In October 2020, NIH released the NIH Policy for Data Management and Sharing (DMS Policy) to promote the management and sharing of scientific data generated from NIH-funded or conducted research. Please note that while it was released October 2020, it is not effective until January 25, 2023. The framework for DMS Plan submission and review, as well as specific considerations for data managing and sharing practices, shall also be the default practice for those proposing research that is subject to the GDS Policy. To this effect, NIH intends to harmonize the GDS Policy and GDS Plan elements, submission, and review with the DMS Policy. Harmonization of the GDS and DMS Policies will ensure consistency in data sharing and management expectations, reduce administrative burden on the scientific community, and streamline and enhance compliance with NIH data sharing policies, while maintaining the principles of sharing large-scale genomic research data and protecting research participants interests and privacy.

To harmonize these policies, NIH proposes to make the following changes to the GDS Policy, GDS Plans, and GDS Plan submission and review:

  • Harmonization of GDS and DMS Plans: Under the GDS Policy, the NIH currently expects a GDS Plan to be submitted in grant applications or R&D contract proposals. To avoid researchers having to submit two plans when the DMS Policy becomes effective, NIH proposes that for research subject to the GDS Policy:
    • There will be one plan.
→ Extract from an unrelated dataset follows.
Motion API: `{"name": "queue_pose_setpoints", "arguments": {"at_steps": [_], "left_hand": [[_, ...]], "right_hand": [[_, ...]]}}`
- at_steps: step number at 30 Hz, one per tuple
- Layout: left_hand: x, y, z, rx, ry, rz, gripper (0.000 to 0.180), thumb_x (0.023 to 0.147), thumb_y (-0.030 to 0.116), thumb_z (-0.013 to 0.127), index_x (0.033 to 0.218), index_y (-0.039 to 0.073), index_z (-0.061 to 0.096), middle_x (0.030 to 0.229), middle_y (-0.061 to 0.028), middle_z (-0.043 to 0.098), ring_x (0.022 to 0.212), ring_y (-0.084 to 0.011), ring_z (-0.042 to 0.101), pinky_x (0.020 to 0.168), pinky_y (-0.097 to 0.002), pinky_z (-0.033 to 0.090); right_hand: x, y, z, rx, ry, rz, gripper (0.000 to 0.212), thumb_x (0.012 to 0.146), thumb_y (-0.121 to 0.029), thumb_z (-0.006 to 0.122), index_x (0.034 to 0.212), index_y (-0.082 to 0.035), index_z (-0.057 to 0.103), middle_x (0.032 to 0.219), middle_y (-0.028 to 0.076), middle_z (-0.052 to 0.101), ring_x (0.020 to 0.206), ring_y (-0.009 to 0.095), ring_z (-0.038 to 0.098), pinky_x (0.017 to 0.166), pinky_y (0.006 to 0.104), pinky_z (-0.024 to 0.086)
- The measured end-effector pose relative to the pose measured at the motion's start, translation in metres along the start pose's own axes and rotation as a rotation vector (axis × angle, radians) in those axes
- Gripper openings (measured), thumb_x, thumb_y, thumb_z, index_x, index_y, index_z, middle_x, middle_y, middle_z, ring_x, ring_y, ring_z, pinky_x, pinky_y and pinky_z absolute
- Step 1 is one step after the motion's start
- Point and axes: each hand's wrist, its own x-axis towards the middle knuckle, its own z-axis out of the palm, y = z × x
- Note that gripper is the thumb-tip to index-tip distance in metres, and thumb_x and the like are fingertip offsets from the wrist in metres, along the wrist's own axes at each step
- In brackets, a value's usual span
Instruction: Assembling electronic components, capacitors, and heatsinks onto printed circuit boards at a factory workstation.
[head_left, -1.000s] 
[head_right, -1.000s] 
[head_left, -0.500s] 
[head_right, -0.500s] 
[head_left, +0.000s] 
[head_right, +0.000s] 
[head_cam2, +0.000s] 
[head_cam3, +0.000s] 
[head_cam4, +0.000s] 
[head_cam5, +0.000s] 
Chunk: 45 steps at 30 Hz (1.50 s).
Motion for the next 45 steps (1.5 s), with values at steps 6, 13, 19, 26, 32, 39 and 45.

Plans for sharing genomic data will be reported in the DMS Plan submitted at time of funding application or proposal, and not in a separate plan or at Just-in-Time;
    • Elements recommended to be addressed in DMS Plans, provided in the Elements of an NIH Data Management and Sharing Plan (NOT-OD-21-014), will be expected to also cover genomic data sharing considerations;
    • As expected by the Update to NIH Management of Genomic Summary Results Access (NOT-OD-19-023), DMS Plans will also indicate whether a study should be designated as sensitive for purposes of access to genomic summary results, and for applicable applications, should be reported in the Access, Distribution, or Reuse Considerations section of the DMS Plan; and
    • As with the DMS Policy, the budget for genomic data management and sharing will be commented on during peer review, and NIH Programmatic Staff will assess the adequacy of Plans.
  • Timeline for data sharing: The supplemental information to the GDS Policy[vii] provides expectations for the timeline of data submission and release based on the level of data processing (e.g., submission of cleaned data within three months of data generation). For human data, these timelines are generally shorter than the DMS Policy, which states that shared scientific data should be made accessible as soon as possible, and no later than the time of an associated publication or the end of the performance period, whichever comes first.

In some cases, the GDS Policy’s earlier timelines for sharing have posed challenges for compliance. NIH seeks comment on harmonizing these timeline expectations by modifying GDS Policy expectations to be the same as DMS Policy expectations (i.e., no later than the time of publication or end of the performance period for unpublished data, whichever comes first). NIH Institutes, Centers, and Offices (ICOs) and programs will continue to be able to set earlier timelines for data sharing for specific projects if warranted.

  • Alignment of expectations for non-human genomic data with the DMS Policy The GDS Policy applies to research generating human or non-human genomic data. The GDS Policy and the supplemental information indicate that non-human data are generally subjected to fewer sharing expectations than for human data (e.g., data are generally expected to be shared no later than the time of initial publication through any widely used data repository). To clarify and simplify the expectations for research generating non-human genomic data, NIH seeks comment on sharing non-human genomic data consistent only with the expectations for scientific data in the DMS Policy.[viii]

This approach may have the consequence of sharing less data due to the definition of "scientific data" under the DMS Policy, which focuses on data of sufficient quality to validate and replicate findings, rather than the more expansive definition provided in the supplemental information to the GDS Policy. Through this change, NIH seeks to simplify compliance and focus sharing expectations on non-human genomic data that underlie research findings. While NIH ICOs and programs would be free to set more stringent expectations, NIH seeks input on the potential negative impacts of sharing non-human data consistent only with the DMS Policy.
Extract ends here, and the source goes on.